◆ INSTRUCTIONS FOR THE TASK:
Output the full listing exactly as written, with no pictures in it.
##############################
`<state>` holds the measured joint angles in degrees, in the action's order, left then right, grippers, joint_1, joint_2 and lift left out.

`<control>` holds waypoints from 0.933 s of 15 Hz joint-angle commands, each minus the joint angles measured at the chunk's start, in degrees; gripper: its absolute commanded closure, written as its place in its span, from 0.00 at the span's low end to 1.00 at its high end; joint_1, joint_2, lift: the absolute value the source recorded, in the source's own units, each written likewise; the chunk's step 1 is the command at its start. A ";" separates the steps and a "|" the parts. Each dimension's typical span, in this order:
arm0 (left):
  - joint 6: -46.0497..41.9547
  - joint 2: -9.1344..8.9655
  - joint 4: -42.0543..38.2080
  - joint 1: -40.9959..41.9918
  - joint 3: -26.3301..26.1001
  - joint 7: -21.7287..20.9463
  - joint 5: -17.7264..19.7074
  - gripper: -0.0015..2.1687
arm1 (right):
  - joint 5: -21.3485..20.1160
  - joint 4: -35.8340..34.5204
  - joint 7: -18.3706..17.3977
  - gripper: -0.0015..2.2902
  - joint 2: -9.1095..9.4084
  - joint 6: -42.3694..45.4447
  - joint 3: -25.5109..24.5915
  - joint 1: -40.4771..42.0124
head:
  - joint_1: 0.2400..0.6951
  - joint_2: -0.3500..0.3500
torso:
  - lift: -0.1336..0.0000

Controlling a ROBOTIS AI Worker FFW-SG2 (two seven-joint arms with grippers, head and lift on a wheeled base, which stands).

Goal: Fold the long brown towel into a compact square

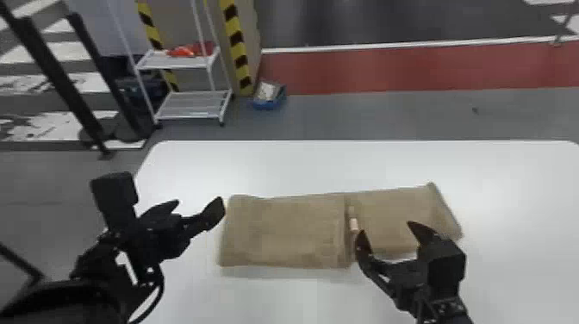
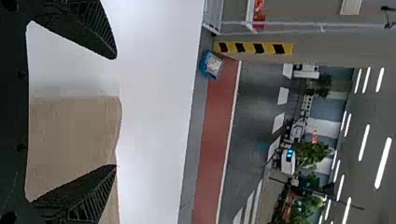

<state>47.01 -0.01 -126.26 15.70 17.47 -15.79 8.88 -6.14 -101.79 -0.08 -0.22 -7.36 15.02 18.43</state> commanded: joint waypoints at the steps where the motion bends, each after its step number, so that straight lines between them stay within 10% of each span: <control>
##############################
◆ ANSWER SECTION:
`<state>` holds the measured joint angles in degrees, in the action's order, left then right, grippers, joint_1, joint_2 and lift left out.

`<control>` holds waypoints from 0.933 s of 15 Hz joint-angle commands, each minus the joint angles measured at the chunk's start, in degrees; gripper: its absolute commanded closure, written as its place in its span, from 0.00 at the span's low end to 1.00 at its high end; joint_1, joint_2, lift: the absolute value the source recorded, in the source's own units, each written likewise; the chunk's step 1 is the command at its start. A ";" separates the steps and a "|" the parts. Each dimension's typical span, in this order:
arm0 (left):
  - joint 6: -46.0497..41.9547
  - joint 2: -9.1344..8.9655
  - joint 4: -42.0543..38.2080
  - joint 1: -40.9959..41.9918
  - joint 3: -26.3301..26.1001
  - joint 7: -21.7287..20.9463
  - joint 5: -17.7264..19.7074
  - gripper: -0.0015..2.1687
arm1 (right):
  - joint 5: -21.3485..20.1160
  - joint 4: -35.8340..34.5204
  - joint 7: -18.3706..17.3977
  - gripper: -0.0015..2.2902
  - joint 2: -9.1095..9.4084
  - joint 6: -42.3694..45.4447
  - joint 3: -25.5109..24.5915
  - joint 1: -40.4771..42.0124
head:
  - joint_1: 0.2400..0.6951
  - joint_2: -0.3500..0.3500
torso:
  - lift: -0.1336..0.0000

Controlling a ROBOTIS AI Worker FFW-SG2 (two seven-joint arms with grippers, head and lift on a wheeled base, which stands).

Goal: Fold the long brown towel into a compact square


<state>47.01 -0.01 -126.26 15.70 17.47 -15.79 8.88 -6.14 -101.79 -0.08 -0.22 -7.36 15.02 18.43</state> commanded: joint waypoints at the steps where the motion bends, each after its step number, so that straight lines between them stay within 10% of each span: <control>

Nothing else is required to complete the output.